Given records >>
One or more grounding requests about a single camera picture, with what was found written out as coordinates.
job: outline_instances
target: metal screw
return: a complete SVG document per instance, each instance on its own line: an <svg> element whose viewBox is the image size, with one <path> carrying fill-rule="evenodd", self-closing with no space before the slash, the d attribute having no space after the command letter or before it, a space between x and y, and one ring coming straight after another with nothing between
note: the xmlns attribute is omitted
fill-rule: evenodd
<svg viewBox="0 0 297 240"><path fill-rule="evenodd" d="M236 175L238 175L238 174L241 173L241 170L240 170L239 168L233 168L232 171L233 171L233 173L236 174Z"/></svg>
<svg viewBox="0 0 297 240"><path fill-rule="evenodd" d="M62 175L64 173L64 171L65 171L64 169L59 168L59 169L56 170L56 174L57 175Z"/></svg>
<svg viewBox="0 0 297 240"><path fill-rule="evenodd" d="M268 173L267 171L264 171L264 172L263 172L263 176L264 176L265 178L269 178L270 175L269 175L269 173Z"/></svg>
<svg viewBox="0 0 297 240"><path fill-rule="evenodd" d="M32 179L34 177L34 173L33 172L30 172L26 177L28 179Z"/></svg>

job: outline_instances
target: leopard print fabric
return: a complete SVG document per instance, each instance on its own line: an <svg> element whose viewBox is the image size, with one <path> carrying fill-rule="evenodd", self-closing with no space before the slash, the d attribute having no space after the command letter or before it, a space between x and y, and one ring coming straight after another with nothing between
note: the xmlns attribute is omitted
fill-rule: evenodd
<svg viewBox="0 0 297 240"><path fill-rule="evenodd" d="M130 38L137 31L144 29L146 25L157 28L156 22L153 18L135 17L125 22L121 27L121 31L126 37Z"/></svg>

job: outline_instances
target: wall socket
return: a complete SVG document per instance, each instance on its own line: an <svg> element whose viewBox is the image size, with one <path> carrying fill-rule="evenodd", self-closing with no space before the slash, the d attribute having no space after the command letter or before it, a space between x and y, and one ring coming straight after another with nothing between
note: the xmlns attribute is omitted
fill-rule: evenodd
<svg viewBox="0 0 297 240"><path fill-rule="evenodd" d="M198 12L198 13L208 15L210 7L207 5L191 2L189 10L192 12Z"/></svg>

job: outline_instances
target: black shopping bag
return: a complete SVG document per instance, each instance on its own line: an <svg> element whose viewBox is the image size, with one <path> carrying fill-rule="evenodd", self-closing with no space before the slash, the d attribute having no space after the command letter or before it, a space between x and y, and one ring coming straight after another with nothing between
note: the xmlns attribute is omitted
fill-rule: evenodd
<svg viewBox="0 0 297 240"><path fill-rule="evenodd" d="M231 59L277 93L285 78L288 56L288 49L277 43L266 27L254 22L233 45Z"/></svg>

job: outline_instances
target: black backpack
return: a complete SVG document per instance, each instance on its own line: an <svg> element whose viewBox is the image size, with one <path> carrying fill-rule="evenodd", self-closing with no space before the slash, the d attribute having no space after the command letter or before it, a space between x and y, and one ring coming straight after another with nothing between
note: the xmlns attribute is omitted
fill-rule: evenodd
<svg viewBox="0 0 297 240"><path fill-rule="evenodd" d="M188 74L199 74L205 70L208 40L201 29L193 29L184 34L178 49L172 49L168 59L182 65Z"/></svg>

Work instruction >> Would you report every line of the entries above containing the word "target"?

Expected answer >>
target: metal screw
target: leopard print fabric
target: wall socket
target: black shopping bag
target: black backpack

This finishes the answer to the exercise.